In fact, they did. There was only one policeman on duty when they arrived, and he was responsible for every facet of policing.

He apologized for not answering their calls. “We've had a clown calling the office day and night to report ghostly apparitions,” he muttered. “The guy's got two screws loose and every time we ignore him, he threatens us with his family's lawyers. They're rich, his family.” He shook his head. “It was better when we had the voodoo guy, trying to put spells on us by sticking pins in a G.I. Joe doll.”

Garon smiled despite himself. “We want to know what you've got on the child killing year before last.”

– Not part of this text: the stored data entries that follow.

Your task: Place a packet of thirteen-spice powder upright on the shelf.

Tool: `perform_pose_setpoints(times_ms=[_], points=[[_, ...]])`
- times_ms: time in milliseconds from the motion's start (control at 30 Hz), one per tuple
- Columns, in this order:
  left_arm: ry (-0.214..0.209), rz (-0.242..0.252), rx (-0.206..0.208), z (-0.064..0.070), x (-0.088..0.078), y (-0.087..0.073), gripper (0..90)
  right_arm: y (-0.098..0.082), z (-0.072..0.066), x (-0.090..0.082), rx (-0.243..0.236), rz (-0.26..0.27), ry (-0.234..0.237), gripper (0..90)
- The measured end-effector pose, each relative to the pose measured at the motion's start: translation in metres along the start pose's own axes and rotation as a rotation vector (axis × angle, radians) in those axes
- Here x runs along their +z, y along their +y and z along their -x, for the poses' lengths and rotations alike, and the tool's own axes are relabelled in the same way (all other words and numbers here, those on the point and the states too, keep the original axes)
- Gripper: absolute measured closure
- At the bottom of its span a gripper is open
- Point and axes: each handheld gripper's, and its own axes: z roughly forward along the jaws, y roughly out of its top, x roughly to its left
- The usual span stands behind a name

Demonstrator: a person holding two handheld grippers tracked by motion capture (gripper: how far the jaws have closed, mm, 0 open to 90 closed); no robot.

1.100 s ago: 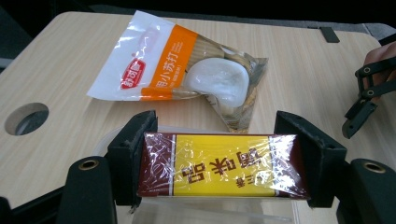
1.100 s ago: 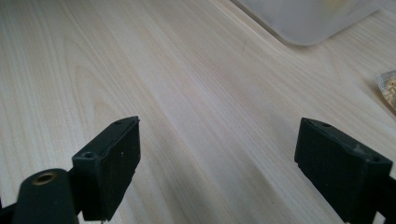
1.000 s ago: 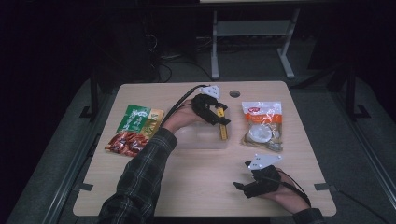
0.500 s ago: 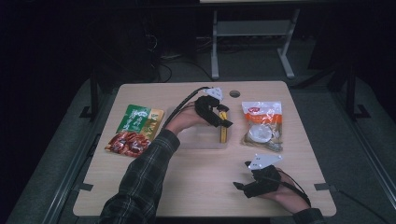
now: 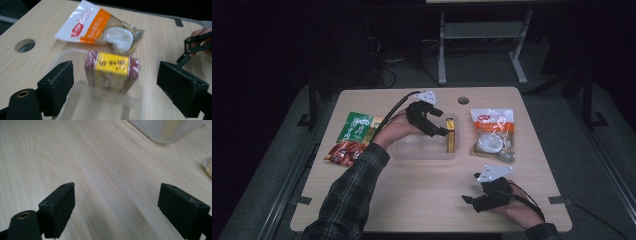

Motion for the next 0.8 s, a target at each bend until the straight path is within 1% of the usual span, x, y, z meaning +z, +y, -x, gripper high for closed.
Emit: perform_pose_setpoints(times_ms=[133, 200, 233, 300, 333, 433, 467, 500, 567, 600, 667, 733, 767, 800], points=[[0.019, -0.014, -0.012, 0.003, -0.014, -0.009, 13.6, 0.000, 0.000, 0.002, 0.004, -0.007, 0.003, 13.8], [0.028, -0.015, -0.024, 0.006, -0.020, -0.013, 13.6, 0.000, 0.000, 0.002, 0.000, -0.009, 0.003, 13.8], [0.026, -0.014, -0.032, 0.008, -0.022, -0.016, 13.6, 0.000, 0.000, 0.002, -0.001, -0.010, 0.003, 13.8], [0.042, -0.029, -0.048, 0.012, -0.027, -0.020, 13.6, 0.000, 0.000, 0.003, 0.003, -0.013, 0.002, 13.8], [0.044, -0.044, -0.045, 0.015, -0.029, -0.024, 13.6, 0.000, 0.000, 0.002, 0.003, -0.016, 0.002, 13.8], [0.056, -0.059, -0.040, 0.022, -0.035, -0.030, 13.6, -0.001, 0.000, 0.003, 0.007, -0.013, 0.002, 13.8], [0.062, -0.056, -0.049, 0.025, -0.036, -0.032, 13.7, -0.001, 0.000, 0.003, 0.006, -0.014, 0.001, 13.8], [0.065, -0.063, -0.047, 0.028, -0.038, -0.034, 13.7, -0.001, 0.000, 0.003, 0.002, -0.014, -0.001, 13.8], [0.072, -0.062, -0.045, 0.035, -0.042, -0.038, 13.7, -0.001, 0.000, 0.003, 0.003, -0.019, -0.001, 13.8], [0.076, -0.062, -0.036, 0.038, -0.044, -0.039, 13.7, -0.001, 0.001, 0.003, 0.002, -0.019, -0.001, 13.8], [0.086, -0.066, -0.031, 0.043, -0.048, -0.043, 13.7, -0.001, 0.001, 0.003, 0.004, -0.022, 0.000, 13.8], [0.100, -0.063, -0.043, 0.048, -0.051, -0.047, 13.8, -0.001, 0.001, 0.004, -0.001, -0.021, -0.002, 13.8], [0.110, -0.061, -0.057, 0.051, -0.052, -0.050, 14.4, -0.001, 0.001, 0.004, 0.000, -0.022, -0.003, 13.8], [0.117, -0.064, -0.055, 0.052, -0.054, -0.053, 14.3, -0.001, 0.001, 0.004, -0.001, -0.021, -0.003, 13.8]])
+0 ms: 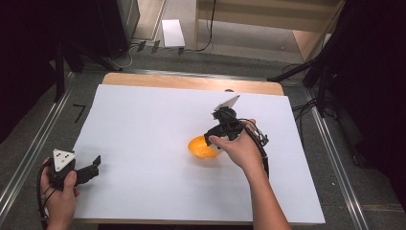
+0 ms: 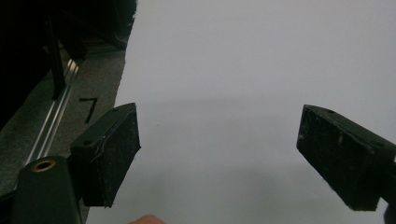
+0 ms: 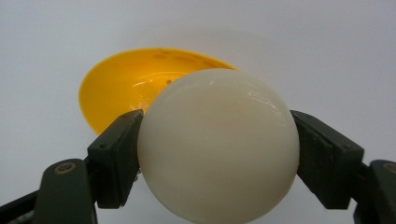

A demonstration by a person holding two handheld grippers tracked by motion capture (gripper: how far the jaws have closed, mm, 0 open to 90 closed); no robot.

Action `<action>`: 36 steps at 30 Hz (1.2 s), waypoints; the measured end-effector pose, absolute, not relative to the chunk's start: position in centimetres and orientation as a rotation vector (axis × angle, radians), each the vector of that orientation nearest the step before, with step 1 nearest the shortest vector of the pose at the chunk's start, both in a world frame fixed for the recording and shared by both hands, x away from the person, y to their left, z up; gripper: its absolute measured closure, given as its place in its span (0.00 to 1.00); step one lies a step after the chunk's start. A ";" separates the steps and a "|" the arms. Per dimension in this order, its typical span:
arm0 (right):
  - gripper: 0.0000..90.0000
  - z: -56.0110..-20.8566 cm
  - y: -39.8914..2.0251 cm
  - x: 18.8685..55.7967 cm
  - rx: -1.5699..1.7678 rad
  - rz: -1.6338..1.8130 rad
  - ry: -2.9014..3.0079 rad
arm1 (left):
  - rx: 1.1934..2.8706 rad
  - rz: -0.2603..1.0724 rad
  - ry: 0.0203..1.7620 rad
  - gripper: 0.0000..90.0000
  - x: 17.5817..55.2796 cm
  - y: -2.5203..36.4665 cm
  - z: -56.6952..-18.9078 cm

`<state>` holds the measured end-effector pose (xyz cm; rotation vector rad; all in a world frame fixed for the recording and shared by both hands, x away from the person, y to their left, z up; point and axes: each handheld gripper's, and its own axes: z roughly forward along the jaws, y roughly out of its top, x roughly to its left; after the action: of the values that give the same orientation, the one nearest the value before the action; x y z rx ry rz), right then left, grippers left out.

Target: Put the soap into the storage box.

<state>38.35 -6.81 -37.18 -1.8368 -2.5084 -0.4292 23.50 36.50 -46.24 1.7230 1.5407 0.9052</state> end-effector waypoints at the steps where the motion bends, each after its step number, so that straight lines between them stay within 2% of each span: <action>1: 0.26 -37.2 -6.7 38.4 -1.832 -0.425 -2.512 | 1.723 0.905 1.541 0.16 23.5 36.5 -46.2; 36: 0.26 -40.1 -4.5 39.0 -1.798 -0.371 -2.497 | 1.727 0.901 1.539 0.16 23.5 36.5 -46.2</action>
<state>39.02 -4.50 -40.07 -1.7983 -2.4968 -0.3712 23.52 36.49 -46.25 1.7270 1.5393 0.9009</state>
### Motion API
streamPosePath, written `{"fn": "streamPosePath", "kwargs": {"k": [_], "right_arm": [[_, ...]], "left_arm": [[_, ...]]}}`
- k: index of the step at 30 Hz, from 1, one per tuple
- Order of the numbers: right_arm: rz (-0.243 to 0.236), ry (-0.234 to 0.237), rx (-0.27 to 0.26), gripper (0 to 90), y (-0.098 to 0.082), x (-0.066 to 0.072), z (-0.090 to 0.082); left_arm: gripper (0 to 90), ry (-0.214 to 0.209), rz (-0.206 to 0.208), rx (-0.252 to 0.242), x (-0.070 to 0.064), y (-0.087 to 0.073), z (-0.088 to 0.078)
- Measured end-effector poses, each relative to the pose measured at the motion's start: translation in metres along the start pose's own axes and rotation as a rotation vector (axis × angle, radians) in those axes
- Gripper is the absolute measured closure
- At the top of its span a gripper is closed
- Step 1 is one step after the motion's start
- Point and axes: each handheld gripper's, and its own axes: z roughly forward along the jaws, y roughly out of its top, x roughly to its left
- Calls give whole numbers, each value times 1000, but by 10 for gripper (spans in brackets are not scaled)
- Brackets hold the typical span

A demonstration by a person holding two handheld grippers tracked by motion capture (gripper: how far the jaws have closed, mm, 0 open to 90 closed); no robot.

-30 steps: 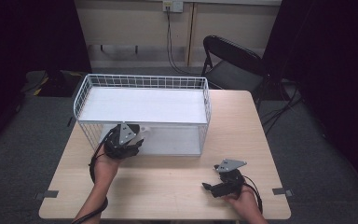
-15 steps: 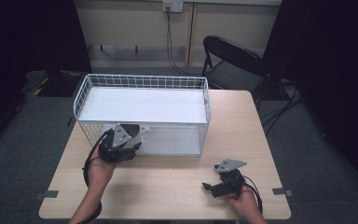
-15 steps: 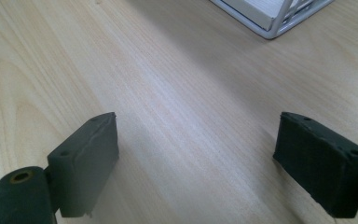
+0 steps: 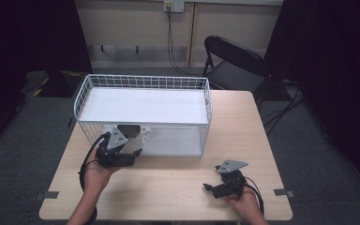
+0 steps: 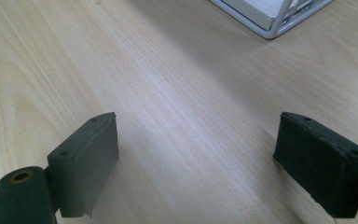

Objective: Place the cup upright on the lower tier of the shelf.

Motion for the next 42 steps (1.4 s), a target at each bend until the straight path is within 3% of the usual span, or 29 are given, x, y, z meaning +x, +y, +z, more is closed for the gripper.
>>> {"fn": "streamPosePath", "kwargs": {"k": [11,26,29,34,42], "right_arm": [[0,-1,-1,125,0,0,0],[1,-1,-1,125,0,0,0],[0,-1,-1,125,0,0,0],[1,-1,-1,125,0,0,0],[0,-1,-1,125,0,0,0]], "left_arm": [[194,-66,-19,-14,-6,-1,-5],[156,-154,-56,-10,-14,-11,-6],[154,-153,-41,3,-15,-14,-6],[154,-184,-59,1,-18,-19,-7],[155,-189,-69,9,-18,-28,-7]]}}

He frowned. “Now that's a funny thing,” he said. “No, I don't mean the killing was funny. There was this guy, said he was a reporter for one of the east Texas dailies. He asked to see the file on the murder. I figured it wouldn't hurt, to have a little publicity. Might turn up a suspect. I had a call, so I left the guy with the file and told him I'd be right back. I had to work an accident, and wait for the state police because there were injuries. By the time I got back to the office, the reporter was gone. The phone started ringing. The file was on the desk, so I just stuck it back in the cabinet and answered the phone.” He sipped coffee. “Next day, I wanted to take another look at the case, so I pulled out the file. It had ten sheets of blank paper in it. No evidence, no crime scene photos, no nothing.”

“Damn!” Marquez grumbled.

“I know, it was naïve to leave the guy alone with the file. But I figured I could track him down. I phoned every daily in east Texas.”